Could you write out the data that follows, exactly and in full?
'''
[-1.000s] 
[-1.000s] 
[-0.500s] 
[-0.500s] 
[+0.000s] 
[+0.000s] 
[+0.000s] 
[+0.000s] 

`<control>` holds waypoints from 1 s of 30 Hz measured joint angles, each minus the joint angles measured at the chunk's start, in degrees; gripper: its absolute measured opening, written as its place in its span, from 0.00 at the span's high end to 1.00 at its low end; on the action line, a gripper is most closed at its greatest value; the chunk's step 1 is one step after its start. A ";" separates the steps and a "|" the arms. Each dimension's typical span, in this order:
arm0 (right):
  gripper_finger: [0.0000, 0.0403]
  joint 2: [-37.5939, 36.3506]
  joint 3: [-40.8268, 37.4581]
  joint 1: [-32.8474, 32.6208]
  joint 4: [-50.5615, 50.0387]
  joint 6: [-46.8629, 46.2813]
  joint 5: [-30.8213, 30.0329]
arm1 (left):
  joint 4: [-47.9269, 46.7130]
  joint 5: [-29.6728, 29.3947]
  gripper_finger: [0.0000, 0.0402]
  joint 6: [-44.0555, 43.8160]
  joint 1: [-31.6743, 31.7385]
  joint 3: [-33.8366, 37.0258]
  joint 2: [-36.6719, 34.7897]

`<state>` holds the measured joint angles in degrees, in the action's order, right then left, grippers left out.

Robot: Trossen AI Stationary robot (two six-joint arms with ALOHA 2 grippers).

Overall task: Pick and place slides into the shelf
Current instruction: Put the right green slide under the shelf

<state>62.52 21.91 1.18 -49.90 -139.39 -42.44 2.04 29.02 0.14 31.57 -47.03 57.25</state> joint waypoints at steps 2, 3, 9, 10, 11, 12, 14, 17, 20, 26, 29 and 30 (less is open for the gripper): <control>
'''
(SOLUTION TO THE PROBLEM):
[-1.000s] 
[-1.000s] 
[-0.500s] 
[-0.500s] 
[+0.000s] 
[+0.000s] 
[+0.000s] 
[+0.000s] 

`<control>` holds waypoints from 1 s of 30 Hz measured joint angles, each minus the joint angles measured at the chunk's start, in degrees; gripper: its absolute measured opening, written as its place in its span, from 0.00 at the span's high end to 1.00 at its low end; on the action line, a gripper is most closed at its greatest value; the chunk's step 1 is one step after its start. A ";" separates the steps and a "|" the arms. Each dimension's typical span, in this order:
arm0 (right):
  gripper_finger: [0.0000, 0.0403]
  joint 2: [-37.5939, 36.3506]
  joint 3: [-40.8268, 37.4581]
  joint 1: [-32.8474, 32.6208]
  joint 4: [-50.5615, 50.0387]
  joint 6: [-46.8629, 46.2813]
  joint 5: [-30.8213, 30.0329]
arm1 (left):
  joint 4: [-47.9269, 46.7130]
  joint 5: [-29.6728, 29.3947]
  gripper_finger: [0.0000, 0.0402]
  joint 6: [-44.0555, 43.8160]
  joint 1: [-31.6743, 31.7385]
  joint 3: [-33.8366, 37.0258]
  joint 2: [-36.6719, 34.7897]

`<state>` holds the measured joint angles in degrees, in the action's order, right then left, grippers left out.

Robot: Trossen AI Stationary robot (two six-joint arms with ALOHA 2 grippers).

Overall task: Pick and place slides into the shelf
Current instruction: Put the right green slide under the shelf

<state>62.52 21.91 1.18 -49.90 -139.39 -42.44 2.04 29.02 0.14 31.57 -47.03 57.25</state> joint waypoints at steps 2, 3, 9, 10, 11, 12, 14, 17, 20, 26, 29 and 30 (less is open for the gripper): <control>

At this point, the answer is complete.